Александра потрепала мужа по руке.

— Если повезет, я каждое лето буду пребывать в таком состоянии. Хотя бы для того, чтобы сорвать планы Абигайль. Уф! — Она поморщилась и приложила руку к животу с другой стороны. — Хотя мне начинает казаться, что одного ребенка более чем достаточно.

— Я надеюсь, что там только один ребенок, иначе придется посылать за более просторной колыбелькой. — Абигайль поставила на стол поднос с фаршированными оливками. — Это для тебя, сестренка. Принести еще блюдо для твоего мужа?

— Для моего мужа? Не смеши. — Александра потянулась за оливкой и ловко отправила ее в рот. — Я вполне способна съесть два блюда фаршированных оливок Морини без помощи Финна. Послушай-ка, Пенхэллоу! — Александра ударила лорда Роланда по руке, когда тот потянулся к блюду. — Если хочешь оливок, пусть тебе их принесет твоя собственная жена.

— Она разносит угощение гостям, — сказал лорд Роланд, и его лицо вытянулось, как у человека, привыкшего к тому, чтобы жена обслуживала только его одного.

— Хочешь, я разыщу ее, папа? — Филипп схватил с подноса пару оливок и спрыгнул со скамьи.

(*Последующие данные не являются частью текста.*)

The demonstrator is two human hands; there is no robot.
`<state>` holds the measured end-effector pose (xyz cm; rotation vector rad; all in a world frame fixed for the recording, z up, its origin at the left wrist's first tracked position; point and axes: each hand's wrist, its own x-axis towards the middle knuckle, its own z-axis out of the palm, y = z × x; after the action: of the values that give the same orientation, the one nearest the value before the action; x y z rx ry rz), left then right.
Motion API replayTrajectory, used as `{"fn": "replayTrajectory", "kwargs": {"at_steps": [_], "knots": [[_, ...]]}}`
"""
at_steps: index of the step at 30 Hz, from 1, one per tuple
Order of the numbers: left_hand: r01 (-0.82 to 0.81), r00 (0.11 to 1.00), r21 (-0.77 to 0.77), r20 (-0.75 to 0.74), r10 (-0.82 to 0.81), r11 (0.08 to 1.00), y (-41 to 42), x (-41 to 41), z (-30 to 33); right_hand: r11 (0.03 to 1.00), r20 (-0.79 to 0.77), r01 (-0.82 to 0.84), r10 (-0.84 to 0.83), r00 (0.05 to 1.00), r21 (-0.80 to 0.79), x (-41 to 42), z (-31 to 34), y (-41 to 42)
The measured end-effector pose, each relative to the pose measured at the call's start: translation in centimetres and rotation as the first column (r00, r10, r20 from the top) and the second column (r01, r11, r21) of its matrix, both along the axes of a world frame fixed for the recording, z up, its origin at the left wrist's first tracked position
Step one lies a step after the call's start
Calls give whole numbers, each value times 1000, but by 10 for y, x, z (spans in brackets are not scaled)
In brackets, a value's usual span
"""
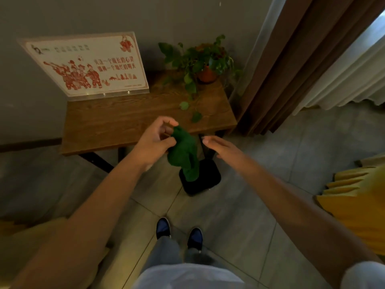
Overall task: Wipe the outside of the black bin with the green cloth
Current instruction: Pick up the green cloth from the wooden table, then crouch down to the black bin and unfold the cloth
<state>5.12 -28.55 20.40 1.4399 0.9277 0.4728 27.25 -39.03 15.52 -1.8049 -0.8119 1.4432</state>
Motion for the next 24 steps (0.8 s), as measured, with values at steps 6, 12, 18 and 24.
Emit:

— Отличная идея! — крикнул Роланд вслед мальчику, смешавшемуся с толпой гостей. — Советую тебе обежать раз или два вокруг замка, чтобы убедиться, что она не спряталась в каком-нибудь углу. — Он повернулся к присутствующим и пояснил со знанием дела: — После таких пробежек дети прекрасно засыпают.

— Возьму на заметку, — сказал Берк.

Абигайль взяла со стола пустой поднос и направилась на кухню, едва не столкнувшись с Лилибет.

— Филипп тебя ищет, — сказала она. — И найдет, судя по всему, не скоро. Роланд отправил его бегать вокруг замка.

— Ох уж этот мальчишка! Если Роланд попросит его построить лестницу до луны, он непременно это сделает.

— Мне кажется, он счастлив, что у него наконец появился настоящий отец, — сказала Абигайль.

Лицо Лилибет смягчилось.

— Да, конечно. О, Абигайль…

— Я должна идти. На кухне полно работы.

Она вплыла на кухню, где экономка, улыбаясь и что-то напевая себе под нос, раскладывала по тарелкам закуски.

— Морини, — позвала Абигайль, прищурившись. — Этот медальон у вас на шее?

Синьора Морини схватилась рукой за шею и улыбнулась.

— Ничего особенного, синьора герцогиня. Так, безделица.

— И кто же подарил вам эту безделицу? — Абигайль наклонилась, чтобы рассмотреть медальон. На небольшой золотой крышечке были изображены переплетенные виноградные лозы.

— Никто, синьора.

— Подарок от Джакомо, да? Я знала! Наконец-то у вас все сладилось. Какой чудесный медальон!